Segment Start: Stored data

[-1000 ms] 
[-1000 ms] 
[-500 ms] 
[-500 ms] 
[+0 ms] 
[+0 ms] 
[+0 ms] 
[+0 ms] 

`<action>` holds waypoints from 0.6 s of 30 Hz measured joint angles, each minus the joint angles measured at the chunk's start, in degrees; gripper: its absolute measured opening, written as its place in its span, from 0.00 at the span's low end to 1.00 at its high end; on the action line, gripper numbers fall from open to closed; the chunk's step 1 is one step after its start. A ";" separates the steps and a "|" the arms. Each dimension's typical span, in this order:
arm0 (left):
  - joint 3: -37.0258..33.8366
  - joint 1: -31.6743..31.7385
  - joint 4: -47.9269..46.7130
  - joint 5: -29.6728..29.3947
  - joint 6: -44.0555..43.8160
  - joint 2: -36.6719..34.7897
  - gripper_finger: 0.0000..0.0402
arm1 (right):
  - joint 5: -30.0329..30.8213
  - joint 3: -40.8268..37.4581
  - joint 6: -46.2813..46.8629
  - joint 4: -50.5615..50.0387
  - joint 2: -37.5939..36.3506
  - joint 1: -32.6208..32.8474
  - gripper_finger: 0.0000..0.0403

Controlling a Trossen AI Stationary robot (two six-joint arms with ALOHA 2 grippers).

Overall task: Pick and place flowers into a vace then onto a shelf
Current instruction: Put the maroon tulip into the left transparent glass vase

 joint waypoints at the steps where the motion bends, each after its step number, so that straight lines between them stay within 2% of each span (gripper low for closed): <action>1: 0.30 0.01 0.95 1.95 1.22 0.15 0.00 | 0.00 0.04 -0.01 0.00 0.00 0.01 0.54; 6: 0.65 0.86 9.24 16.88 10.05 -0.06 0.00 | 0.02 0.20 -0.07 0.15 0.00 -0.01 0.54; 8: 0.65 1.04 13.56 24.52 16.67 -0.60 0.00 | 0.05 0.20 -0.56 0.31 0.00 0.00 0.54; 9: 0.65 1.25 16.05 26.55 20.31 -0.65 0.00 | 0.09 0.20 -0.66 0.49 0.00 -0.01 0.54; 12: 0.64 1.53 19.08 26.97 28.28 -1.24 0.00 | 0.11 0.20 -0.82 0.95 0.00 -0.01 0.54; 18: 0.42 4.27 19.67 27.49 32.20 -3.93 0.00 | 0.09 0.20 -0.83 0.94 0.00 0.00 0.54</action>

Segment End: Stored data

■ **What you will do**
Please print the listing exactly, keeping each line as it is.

■ **Your response**
[-1000 ms] 
[-1000 ms] 
[-500 ms] 
[-500 ms] 
[+0 ms] 
[+0 ms] 
[+0 ms] 
[+0 ms] 

`<action>` holds waypoints from 0.6 s of 30 Hz measured joint angles, each minus the joint angles measured at the chunk's start, in degrees; gripper: its absolute measured opening, written as its place in its span, from 0.00 at the span's low end to 1.00 at its high end; on the action line, gripper numbers fall from open to closed; the chunk's step 1 is one step after its start. A ";" separates the steps and a "|" the arms. Each dimension's typical span, in this order:
arm0 (left):
  - joint 3: -37.0258..33.8366
  - joint 1: -31.6743..31.7385
  - joint 4: -47.9269..46.7130
  - joint 5: -29.6728..29.3947
  - joint 6: -44.0555..43.8160
  - joint 2: -36.6719..34.7897
  - gripper_finger: 0.0000..0.0402
arm1 (right):
  - joint 5: -30.0329..30.8213
  - joint 3: -40.8268..37.4581
  - joint 6: -46.2813..46.8629
  - joint 4: -50.5615..50.0387
  - joint 2: -37.5939..36.3506
  - joint 1: -32.6208..32.8474
  - gripper_finger: 0.0000..0.0403

Controlling a Trossen AI Stationary robot (two six-joint arms with ALOHA 2 grippers).

Overall task: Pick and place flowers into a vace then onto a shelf
Current instruction: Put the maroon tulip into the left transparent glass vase

 joint waypoints at the steps where the motion bends, each after its step number, so that straight lines between them stay within 2% of each span (gripper low for closed): <action>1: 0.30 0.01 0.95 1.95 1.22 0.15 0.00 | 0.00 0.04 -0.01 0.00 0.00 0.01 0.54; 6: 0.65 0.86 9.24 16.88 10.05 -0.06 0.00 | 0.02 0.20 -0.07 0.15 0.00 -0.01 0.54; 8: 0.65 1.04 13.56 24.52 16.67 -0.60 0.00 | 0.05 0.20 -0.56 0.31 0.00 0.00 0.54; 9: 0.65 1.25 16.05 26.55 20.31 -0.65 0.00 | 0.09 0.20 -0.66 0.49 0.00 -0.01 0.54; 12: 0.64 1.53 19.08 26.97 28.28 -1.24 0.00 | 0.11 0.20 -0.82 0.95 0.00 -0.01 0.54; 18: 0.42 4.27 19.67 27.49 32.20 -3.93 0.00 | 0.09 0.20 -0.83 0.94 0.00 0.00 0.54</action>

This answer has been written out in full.